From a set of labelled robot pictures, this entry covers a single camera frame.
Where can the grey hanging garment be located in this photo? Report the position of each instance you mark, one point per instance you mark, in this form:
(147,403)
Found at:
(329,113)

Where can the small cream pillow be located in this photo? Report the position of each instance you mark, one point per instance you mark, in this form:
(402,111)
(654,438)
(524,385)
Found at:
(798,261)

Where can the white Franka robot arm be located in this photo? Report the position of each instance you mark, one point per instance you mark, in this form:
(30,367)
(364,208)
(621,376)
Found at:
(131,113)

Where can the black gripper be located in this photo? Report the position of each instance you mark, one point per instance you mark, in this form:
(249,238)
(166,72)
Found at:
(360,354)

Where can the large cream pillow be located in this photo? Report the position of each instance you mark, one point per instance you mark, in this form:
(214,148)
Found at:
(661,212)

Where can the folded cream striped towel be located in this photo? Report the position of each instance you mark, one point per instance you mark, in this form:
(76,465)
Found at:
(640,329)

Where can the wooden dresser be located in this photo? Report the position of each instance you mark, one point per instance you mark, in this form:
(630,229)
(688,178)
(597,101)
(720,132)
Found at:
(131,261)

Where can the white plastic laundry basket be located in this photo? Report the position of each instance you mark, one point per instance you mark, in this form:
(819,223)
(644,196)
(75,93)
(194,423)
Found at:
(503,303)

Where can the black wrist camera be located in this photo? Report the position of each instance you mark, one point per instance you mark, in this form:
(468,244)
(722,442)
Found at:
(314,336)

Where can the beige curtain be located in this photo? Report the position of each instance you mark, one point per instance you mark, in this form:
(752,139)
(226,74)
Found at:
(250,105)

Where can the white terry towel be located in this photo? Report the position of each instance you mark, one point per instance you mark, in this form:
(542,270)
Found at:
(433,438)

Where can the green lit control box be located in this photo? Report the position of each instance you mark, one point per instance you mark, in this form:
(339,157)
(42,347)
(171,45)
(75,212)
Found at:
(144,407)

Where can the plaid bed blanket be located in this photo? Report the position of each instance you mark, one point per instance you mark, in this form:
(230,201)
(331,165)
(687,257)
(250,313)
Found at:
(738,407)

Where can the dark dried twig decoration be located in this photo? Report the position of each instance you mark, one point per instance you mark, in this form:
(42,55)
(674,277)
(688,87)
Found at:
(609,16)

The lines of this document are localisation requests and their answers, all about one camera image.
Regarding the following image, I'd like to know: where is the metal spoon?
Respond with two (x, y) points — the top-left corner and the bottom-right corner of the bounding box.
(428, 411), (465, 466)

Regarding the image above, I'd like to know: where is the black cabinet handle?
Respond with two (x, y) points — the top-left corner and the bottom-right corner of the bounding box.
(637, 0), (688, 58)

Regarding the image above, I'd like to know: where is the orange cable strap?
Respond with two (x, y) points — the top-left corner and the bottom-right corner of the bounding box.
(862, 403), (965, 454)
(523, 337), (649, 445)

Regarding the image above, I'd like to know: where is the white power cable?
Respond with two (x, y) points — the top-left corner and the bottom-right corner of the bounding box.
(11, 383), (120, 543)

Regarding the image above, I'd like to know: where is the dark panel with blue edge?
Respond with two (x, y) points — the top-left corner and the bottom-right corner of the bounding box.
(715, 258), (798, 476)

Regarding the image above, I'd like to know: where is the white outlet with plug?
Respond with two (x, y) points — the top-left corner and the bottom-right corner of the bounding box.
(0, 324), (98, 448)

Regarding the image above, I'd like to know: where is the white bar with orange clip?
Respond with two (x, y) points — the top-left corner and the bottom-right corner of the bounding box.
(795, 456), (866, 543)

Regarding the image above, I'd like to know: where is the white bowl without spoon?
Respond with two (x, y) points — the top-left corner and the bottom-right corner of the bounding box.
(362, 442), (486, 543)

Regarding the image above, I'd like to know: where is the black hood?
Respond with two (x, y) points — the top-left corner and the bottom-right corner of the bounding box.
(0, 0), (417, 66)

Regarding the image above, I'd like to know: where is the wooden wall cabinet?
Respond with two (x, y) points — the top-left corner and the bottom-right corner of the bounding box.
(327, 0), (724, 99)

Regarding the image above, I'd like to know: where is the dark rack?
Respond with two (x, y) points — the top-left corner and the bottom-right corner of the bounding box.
..........
Problem description: An exact copy of all the records is the expected answer.

Answer for this exercise:
From a set of labelled robot pictures, this entry covers a single camera frame.
Where can the grey hanging garment be located in this photo? Report the position of each instance you mark, one point per instance you mark, in this form:
(147,403)
Found at:
(329,113)

Where can the small cream pillow be located in this photo? Report the position of each instance you mark, one point per instance you mark, in this form:
(402,111)
(654,438)
(524,385)
Found at:
(798,261)

Where can the white Franka robot arm be located in this photo? Report the position of each instance you mark, one point per instance you mark, in this form:
(30,367)
(364,208)
(621,376)
Found at:
(131,113)

Where can the black gripper be located in this photo? Report the position of each instance you mark, one point per instance you mark, in this form:
(249,238)
(166,72)
Found at:
(360,354)

Where can the large cream pillow be located in this photo? Report the position of each instance you mark, one point per instance you mark, in this form:
(214,148)
Found at:
(661,212)

Where can the folded cream striped towel be located in this photo? Report the position of each instance you mark, one point per instance you mark, in this form:
(76,465)
Found at:
(640,329)

Where can the wooden dresser be located in this photo? Report the position of each instance you mark, one point per instance you mark, in this form:
(630,229)
(688,178)
(597,101)
(720,132)
Found at:
(131,261)

Where can the white plastic laundry basket be located in this photo? Report the position of each instance you mark, one point per instance you mark, in this form:
(819,223)
(644,196)
(75,93)
(194,423)
Found at:
(503,303)

Where can the black wrist camera be located in this photo? Report the position of each instance you mark, one point per instance you mark, in this form:
(468,244)
(722,442)
Found at:
(314,336)

Where can the beige curtain be located in this photo? Report the position of each instance you mark, one point per instance you mark, in this form:
(752,139)
(226,74)
Found at:
(250,105)

Where can the white terry towel be located in this photo? Report the position of each instance you mark, one point per instance you mark, in this form:
(542,270)
Found at:
(433,438)

Where can the green lit control box be located in this photo? Report the position of each instance you mark, one point per instance you mark, in this form:
(339,157)
(42,347)
(171,45)
(75,212)
Found at:
(144,407)

Where can the plaid bed blanket be located in this photo? Report the position of each instance you mark, one point per instance you mark, in this form:
(230,201)
(331,165)
(687,257)
(250,313)
Found at:
(738,407)

Where can the dark dried twig decoration be located in this photo? Report the position of each instance you mark, one point per instance you mark, in this form:
(42,55)
(674,277)
(688,87)
Found at:
(609,16)

The lines of this document are localisation requests and their answers, all about one camera image.
Regarding the following image, I'd like to know: where is the metal spoon?
Respond with two (x, y) points — the top-left corner and the bottom-right corner of the bounding box.
(428, 411), (465, 466)

Regarding the image above, I'd like to know: where is the black cabinet handle?
Respond with two (x, y) points — the top-left corner and the bottom-right corner of the bounding box.
(637, 0), (688, 58)

Regarding the image above, I'd like to know: where is the orange cable strap?
Respond with two (x, y) points — the top-left corner and the bottom-right corner of the bounding box.
(862, 403), (965, 454)
(523, 337), (649, 445)

Regarding the image above, I'd like to know: where is the white power cable?
Respond with two (x, y) points — the top-left corner and the bottom-right corner of the bounding box.
(11, 383), (120, 543)

Regarding the image above, I'd like to know: where is the dark panel with blue edge?
Respond with two (x, y) points — the top-left corner and the bottom-right corner of the bounding box.
(715, 258), (798, 476)

Regarding the image above, I'd like to know: where is the white outlet with plug?
Respond with two (x, y) points — the top-left corner and the bottom-right corner of the bounding box.
(0, 324), (98, 448)

Regarding the image above, I'd like to know: where is the white bar with orange clip?
Respond with two (x, y) points — the top-left corner and the bottom-right corner of the bounding box.
(795, 456), (866, 543)

Regarding the image above, I'd like to know: where is the white bowl without spoon?
Respond with two (x, y) points — the top-left corner and the bottom-right corner of the bounding box.
(362, 442), (486, 543)

Regarding the image above, I'd like to know: where is the black hood?
Respond with two (x, y) points — the top-left corner and the bottom-right corner of the bounding box.
(0, 0), (417, 66)

Regarding the image above, I'd like to know: where is the wooden wall cabinet?
Respond with two (x, y) points — the top-left corner and the bottom-right corner of the bounding box.
(327, 0), (724, 99)

Regarding the image above, I'd like to know: where is the dark rack?
Respond with two (x, y) points — the top-left corner and the bottom-right corner of the bounding box.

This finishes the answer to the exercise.